Compte tenu de tout ce qui précède, il est considéré qu’il existe un risque de confusion sous la forme d’un risque d’association. Le risque de confusion désigne des situations dans lesquelles le consommateur confond directement les marques entre elles ou effectue un rapprochement entre les signes en conflit et suppose que les produits et/ou services désignés proviennent de la même entreprise ou d’entreprises liées économiquement.
Les produits pertinents compris dans la classe 34 appartiennent à un secteur de marché dans lequel il est fréquent de créer des sous-marques, à savoir des variantes de la marque principale qui comprennent des éléments verbaux supplémentaires. Ces éléments additionnels sont souvent de nature à identifier une marque particulière. En effet, en raison de l’utilisation de l’élément presque identique «ada/KARTEL», il est fort probable que même les consommateurs très attentifs en cause percevront la marque contestée comme une sous-marque, une variante de la marque antérieure, configurée d’une manière différente selon le type de produits qu’elle désigne (23/10/2002, 104/01, Fifties-, EU:T:2002:262, § 49), étant donné que l’élément verbal supplémentaire «KING» peut être perçu comme une nouvelle version, appartenant à la même marque «house» («Intel»).
Compte tenu de tous les éléments qui précèdent, il existe un risque de confusion dans l’esprit de la partie du public dont la langue est le bulgare. Comme indiqué ci-dessus dans la section c) de la présente décision, un risque de confusion pour seulement une partie du public pertinent de l’Union européenne suffit pour rejeter la demande contestée;
Par conséquent, l’opposition sur la base de l’enregistrement de la marque de l’Union européenne no 9 327 024 de l’opposante est fondée. Il s’ensuit que la marque contestée doit être rejetée pour l’ensemble des produits contestés.
Étant donné que le droit antérieur ci-dessus conduit à l’accueil de l’opposition et au rejet de la marque contestée pour l’ensemble des produits contre lesquels l’opposition était dirigée, il n’y a pas lieu d’examiner les autres droits antérieurs invoqués par l’opposante (16/09/2004, T-342/02, Moser Grupo Media, s.l./MGM, EU:T:2004:268).
FRAIS
Conformément à l’article 109, paragraphe 1, du RMUE, la partie perdante dans une procédure d’opposition doit supporter les taxes et frais exposés par l’autre partie.

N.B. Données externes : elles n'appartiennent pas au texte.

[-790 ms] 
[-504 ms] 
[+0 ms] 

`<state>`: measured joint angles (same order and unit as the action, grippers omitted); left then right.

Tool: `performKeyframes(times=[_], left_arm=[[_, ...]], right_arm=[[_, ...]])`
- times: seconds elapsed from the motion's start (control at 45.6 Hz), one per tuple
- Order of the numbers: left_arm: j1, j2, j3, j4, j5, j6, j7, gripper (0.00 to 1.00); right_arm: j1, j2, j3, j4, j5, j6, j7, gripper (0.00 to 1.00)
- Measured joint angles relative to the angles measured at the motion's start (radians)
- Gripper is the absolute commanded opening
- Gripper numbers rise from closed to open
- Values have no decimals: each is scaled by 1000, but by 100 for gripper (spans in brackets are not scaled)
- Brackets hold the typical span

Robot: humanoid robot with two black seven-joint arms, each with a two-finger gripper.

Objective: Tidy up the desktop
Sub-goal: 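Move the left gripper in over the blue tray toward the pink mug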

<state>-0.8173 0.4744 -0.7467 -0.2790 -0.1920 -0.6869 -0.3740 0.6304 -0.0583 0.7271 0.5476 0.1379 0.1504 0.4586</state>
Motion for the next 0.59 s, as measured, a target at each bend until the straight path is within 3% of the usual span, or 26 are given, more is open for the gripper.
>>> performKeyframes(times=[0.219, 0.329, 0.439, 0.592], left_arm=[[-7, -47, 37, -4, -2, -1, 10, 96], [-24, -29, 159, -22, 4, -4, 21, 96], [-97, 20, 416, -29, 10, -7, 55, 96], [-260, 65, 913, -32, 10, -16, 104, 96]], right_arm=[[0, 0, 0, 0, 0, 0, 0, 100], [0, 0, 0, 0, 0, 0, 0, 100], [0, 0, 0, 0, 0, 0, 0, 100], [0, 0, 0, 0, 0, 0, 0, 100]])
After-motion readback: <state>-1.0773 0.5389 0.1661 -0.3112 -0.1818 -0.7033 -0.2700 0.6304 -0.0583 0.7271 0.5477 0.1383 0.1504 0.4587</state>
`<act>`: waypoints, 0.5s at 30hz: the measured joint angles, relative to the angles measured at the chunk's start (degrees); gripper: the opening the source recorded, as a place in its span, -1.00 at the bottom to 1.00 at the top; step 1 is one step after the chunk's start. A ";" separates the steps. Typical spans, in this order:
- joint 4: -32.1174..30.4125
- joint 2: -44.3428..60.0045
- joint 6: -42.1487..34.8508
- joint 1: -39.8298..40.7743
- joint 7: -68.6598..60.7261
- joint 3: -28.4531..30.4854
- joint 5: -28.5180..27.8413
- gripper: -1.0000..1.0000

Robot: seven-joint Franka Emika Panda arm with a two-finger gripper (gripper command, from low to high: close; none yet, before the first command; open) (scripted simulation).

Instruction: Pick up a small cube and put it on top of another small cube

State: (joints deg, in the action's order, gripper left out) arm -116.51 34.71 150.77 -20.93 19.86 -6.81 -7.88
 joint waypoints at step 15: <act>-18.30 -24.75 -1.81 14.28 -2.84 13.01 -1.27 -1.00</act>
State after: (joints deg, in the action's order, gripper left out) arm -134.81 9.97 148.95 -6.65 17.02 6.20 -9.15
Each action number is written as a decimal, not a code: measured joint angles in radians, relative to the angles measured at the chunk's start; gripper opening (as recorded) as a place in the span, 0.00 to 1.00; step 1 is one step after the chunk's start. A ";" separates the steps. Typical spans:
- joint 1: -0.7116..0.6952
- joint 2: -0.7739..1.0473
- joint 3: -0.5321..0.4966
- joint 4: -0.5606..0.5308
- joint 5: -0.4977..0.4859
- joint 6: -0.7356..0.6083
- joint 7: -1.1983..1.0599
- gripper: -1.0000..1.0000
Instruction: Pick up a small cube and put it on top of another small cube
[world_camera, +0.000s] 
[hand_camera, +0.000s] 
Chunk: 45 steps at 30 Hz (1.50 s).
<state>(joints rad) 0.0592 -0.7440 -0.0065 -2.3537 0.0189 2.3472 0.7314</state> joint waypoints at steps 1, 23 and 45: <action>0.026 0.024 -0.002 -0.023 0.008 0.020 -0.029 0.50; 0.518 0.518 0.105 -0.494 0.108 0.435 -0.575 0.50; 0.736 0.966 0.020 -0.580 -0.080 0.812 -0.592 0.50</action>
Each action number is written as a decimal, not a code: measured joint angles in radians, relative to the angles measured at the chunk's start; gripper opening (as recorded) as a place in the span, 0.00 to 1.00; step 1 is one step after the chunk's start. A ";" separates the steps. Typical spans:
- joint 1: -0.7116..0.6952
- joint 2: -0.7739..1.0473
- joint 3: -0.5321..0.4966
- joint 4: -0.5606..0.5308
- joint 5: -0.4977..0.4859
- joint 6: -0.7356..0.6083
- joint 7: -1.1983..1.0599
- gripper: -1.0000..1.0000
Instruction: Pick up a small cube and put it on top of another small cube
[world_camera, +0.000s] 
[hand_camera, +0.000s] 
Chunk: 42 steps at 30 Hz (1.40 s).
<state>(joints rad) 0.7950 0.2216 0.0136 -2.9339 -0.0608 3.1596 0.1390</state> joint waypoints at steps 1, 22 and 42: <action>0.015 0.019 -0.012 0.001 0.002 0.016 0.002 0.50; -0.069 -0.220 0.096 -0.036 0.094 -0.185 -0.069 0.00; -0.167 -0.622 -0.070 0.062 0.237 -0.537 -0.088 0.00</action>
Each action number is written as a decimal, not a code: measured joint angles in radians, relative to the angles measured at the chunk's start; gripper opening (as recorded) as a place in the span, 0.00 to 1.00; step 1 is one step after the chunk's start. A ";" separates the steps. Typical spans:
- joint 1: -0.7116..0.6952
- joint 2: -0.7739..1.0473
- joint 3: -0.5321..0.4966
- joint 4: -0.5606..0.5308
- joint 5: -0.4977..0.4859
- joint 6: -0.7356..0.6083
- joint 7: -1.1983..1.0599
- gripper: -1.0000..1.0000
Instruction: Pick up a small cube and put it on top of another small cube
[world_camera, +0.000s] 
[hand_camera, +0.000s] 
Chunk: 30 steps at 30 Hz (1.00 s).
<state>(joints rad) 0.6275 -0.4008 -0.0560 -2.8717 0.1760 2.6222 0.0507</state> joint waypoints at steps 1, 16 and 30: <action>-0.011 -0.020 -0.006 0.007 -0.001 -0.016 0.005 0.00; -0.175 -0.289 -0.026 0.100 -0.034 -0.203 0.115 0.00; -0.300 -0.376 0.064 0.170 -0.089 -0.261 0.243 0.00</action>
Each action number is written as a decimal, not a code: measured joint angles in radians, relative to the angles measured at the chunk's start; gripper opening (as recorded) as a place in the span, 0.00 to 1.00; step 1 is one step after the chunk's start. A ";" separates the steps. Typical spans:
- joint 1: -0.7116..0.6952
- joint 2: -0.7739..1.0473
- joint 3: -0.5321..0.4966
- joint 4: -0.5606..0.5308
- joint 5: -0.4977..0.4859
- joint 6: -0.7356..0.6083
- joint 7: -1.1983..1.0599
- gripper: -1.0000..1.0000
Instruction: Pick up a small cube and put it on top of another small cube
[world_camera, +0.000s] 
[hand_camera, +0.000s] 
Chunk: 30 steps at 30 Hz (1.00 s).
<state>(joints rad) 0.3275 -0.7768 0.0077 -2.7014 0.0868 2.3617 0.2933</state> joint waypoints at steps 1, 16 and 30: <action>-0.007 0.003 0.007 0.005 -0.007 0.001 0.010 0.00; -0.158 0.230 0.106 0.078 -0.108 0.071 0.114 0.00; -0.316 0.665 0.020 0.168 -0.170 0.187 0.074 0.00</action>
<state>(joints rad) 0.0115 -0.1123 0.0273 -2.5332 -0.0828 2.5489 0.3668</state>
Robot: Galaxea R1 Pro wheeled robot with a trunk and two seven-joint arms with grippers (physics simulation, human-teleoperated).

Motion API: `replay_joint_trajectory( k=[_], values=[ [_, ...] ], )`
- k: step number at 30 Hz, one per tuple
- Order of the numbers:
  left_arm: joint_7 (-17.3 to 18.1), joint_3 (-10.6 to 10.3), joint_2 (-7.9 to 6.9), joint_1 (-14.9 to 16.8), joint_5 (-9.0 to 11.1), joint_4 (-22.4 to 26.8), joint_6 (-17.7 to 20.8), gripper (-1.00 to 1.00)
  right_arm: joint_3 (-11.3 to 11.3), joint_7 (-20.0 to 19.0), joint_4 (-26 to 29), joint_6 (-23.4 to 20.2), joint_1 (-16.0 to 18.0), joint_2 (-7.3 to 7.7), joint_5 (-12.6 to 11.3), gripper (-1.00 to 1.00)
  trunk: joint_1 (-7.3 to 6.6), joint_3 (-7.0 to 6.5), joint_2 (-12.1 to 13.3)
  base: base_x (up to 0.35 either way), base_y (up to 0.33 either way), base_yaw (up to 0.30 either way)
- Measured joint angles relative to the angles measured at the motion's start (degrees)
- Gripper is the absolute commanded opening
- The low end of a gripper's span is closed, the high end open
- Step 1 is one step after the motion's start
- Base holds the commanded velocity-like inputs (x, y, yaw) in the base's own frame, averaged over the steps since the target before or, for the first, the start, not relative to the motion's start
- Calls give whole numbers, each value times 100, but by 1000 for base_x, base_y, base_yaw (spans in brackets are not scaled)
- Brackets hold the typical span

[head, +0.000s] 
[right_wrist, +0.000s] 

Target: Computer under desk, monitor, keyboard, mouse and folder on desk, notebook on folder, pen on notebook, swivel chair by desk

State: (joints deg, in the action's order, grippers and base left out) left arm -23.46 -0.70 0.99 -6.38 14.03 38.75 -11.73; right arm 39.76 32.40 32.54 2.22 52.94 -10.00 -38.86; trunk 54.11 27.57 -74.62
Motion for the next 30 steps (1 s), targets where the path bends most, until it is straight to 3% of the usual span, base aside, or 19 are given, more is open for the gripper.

La demanderesse étant la partie perdante, elle doit supporter la taxe d’opposition ainsi que les frais exposés par l’opposante aux fins de la présente procédure.
Conformément à l’article 109, paragraphe 1 et (7) du RMUE et à l’article 18, paragraphe 1, point c) i), du REMUE, les frais à payer à l’opposante sont la taxe d’opposition et les frais de représentation, qui sont fixés sur la base du taux maximal qui y est fixé.
Décision sur l’opposition no B 3 204 902 Page sur 7 7
De la division d’opposition
Vito pati IVa DZHAMBAZOVA Tzvetelina IANTCHEVA
Conformément à l’article 67 du RMUE, toute partie peut recourir contre cette décision pour autant que cette dernière n’ait pas fait droit à ses prétentions. Conformément à l’article 68 du RMUE, le recours doit être formé par écrit auprès de l’Office dans un délai de deux mois à compter du jour de la notification de la présente décision. L’acte de recours est déposé dans la langue de procédure de la décision attaquée. En outre, un mémoire exposant les motifs du recours doit être déposé par écrit dans un délai de quatre mois à compter de cette date. Le recours n’est considéré comme formé qu’après paiement de la taxe de recours d’un montant de 720 EUR.